In the material below, find the line containing "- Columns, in" and the line containing "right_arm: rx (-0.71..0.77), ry", then reproduce exactly both of them and every line between, and nothing else.

----- Source data -----

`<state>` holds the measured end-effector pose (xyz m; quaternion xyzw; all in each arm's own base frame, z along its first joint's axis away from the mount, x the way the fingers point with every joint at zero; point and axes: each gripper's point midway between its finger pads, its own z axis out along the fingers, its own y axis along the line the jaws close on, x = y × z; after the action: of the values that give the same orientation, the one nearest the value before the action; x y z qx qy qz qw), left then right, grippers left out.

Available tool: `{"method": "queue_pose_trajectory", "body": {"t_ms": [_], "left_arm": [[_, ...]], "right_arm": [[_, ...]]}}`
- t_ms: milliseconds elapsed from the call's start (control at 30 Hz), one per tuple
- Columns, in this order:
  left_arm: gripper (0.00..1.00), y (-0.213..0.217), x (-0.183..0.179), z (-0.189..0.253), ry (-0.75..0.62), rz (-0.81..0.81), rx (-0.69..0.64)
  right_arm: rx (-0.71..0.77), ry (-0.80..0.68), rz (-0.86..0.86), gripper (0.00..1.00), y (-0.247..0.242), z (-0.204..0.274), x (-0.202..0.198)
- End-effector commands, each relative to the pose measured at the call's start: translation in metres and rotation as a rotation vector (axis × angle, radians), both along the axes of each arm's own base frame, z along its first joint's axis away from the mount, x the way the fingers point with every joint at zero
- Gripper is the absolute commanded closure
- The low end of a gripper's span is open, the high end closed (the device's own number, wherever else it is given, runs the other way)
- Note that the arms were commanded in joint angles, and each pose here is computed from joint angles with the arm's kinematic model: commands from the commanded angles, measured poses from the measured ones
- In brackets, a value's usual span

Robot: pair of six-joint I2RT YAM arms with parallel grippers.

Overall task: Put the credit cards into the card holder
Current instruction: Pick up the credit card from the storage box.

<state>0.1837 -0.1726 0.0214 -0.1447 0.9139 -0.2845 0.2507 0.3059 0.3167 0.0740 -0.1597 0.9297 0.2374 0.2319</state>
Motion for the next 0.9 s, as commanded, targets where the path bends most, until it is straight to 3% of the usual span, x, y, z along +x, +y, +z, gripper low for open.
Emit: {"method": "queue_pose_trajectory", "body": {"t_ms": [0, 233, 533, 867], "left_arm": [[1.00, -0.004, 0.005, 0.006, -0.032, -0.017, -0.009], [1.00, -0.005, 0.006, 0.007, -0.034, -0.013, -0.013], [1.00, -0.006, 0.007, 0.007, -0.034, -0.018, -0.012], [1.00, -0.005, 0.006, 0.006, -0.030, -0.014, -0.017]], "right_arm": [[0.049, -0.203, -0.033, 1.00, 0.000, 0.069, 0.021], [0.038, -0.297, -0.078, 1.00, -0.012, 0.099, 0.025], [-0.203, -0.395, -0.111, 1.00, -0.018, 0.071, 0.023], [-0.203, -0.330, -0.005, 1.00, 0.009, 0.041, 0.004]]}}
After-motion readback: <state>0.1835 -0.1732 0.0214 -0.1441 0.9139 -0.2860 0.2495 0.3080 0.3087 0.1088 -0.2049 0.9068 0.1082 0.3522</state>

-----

- **Answer to the problem**:
- Columns, in this order:
  left_arm: gripper (0.00..1.00), y (-0.213..0.217), x (-0.183..0.179), z (-0.189..0.253), ry (-0.75..0.62), rz (-0.81..0.81), rx (-0.69..0.64)
  right_arm: rx (-0.71..0.77), ry (-0.80..0.68), rz (-0.86..0.86), gripper (0.00..1.00), y (-0.247..0.242), z (-0.204..0.274), x (-0.202..0.198)

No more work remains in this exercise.